• HOW TO COMPLETE THIS TASK
Copy out each line of the data that holds the word "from".

• GIVEN INFORMATION
-*-*-

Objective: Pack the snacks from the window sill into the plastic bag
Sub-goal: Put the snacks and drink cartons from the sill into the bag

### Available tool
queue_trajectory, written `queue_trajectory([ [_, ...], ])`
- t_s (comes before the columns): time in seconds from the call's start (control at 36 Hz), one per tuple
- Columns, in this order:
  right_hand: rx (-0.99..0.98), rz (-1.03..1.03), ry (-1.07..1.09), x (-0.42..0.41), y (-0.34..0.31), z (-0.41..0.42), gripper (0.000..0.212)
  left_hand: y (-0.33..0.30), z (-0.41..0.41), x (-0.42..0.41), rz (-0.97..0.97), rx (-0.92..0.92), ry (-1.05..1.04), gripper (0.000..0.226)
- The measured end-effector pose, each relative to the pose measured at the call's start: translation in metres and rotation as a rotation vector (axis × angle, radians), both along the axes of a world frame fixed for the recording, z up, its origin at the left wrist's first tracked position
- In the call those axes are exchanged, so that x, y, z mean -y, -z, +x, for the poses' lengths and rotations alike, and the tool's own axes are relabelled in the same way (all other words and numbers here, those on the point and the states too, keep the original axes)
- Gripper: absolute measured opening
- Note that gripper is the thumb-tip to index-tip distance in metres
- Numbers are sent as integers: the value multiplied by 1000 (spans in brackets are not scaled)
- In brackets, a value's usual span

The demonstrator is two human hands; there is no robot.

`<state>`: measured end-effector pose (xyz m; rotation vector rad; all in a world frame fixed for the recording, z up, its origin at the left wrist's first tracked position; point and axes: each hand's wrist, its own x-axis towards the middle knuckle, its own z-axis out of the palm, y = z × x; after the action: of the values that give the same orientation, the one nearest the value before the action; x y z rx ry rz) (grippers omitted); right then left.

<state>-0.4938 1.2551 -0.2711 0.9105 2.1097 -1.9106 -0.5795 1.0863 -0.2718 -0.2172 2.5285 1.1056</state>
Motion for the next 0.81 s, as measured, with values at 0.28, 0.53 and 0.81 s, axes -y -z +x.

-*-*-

• FINISHED EXERCISE
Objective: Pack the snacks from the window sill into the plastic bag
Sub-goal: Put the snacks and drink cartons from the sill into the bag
- t_s (comes before the columns): time in seconds from the call's start (control at 36 Hz), one per tuple

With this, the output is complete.